8 Missing Motivations In other words, what purely negative accounts of freedom ignore are the motivational structures which make substantive choice possible. Real, political choice doesn’t take place in a vacuum. There are always contextual features of the choice that require negotiation and discernment. Reflection on motivational systems is an essential element of that negotiation. Taylor uses the example of the contrast between (1970s) England and Albania. In England, religious freedom is central to the political context, but there are all sorts of (relatively) trivial restrictions that people have to negotiate daily.
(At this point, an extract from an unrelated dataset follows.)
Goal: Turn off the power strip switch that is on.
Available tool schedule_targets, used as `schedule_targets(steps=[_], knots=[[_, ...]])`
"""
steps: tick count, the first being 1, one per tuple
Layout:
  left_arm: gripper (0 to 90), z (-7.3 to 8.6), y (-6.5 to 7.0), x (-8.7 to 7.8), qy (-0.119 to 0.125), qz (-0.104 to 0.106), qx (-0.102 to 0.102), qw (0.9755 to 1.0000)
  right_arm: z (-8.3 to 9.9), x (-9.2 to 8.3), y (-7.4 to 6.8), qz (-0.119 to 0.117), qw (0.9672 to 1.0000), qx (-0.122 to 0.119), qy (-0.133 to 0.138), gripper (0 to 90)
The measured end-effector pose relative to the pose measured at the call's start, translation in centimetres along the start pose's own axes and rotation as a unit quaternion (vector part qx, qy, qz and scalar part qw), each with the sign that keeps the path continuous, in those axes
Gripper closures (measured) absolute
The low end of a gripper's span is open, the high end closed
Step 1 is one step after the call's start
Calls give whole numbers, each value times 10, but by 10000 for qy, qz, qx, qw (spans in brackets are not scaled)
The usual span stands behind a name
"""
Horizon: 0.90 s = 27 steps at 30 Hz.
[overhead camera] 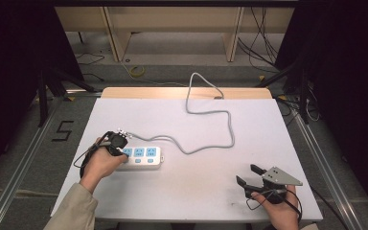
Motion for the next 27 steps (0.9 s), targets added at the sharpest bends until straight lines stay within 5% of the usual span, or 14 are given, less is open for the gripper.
schedule_targets(steps=[27], knots=[[896, 0, 0, 1, -68, -78, -21, 9999, 0, 0, -1, 1, 10000, -2, 4, 296]])
Point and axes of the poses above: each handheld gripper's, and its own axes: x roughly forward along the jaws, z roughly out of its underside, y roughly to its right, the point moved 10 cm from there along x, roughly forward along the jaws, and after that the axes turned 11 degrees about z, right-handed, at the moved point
In Albania, there is no religious freedom but there are far fewer daily impositions on freedom of movement. From the strict negative freedom standpoint, Albania seems preferable, but that can’t be right.

9 Yes to both Taylor ultimately wants to argue that any politically workable account of freedom has to reference both exercise and opportunity concepts. Concern for negative freedom is important, but it can only coherently proceed in the context of a consideration of the exercise of choice consistent with both internal and external constraints, “I must be actually exercising self-understanding in order to be truly free. I can no longer understand freedom just as an opportunity concept” (910c1).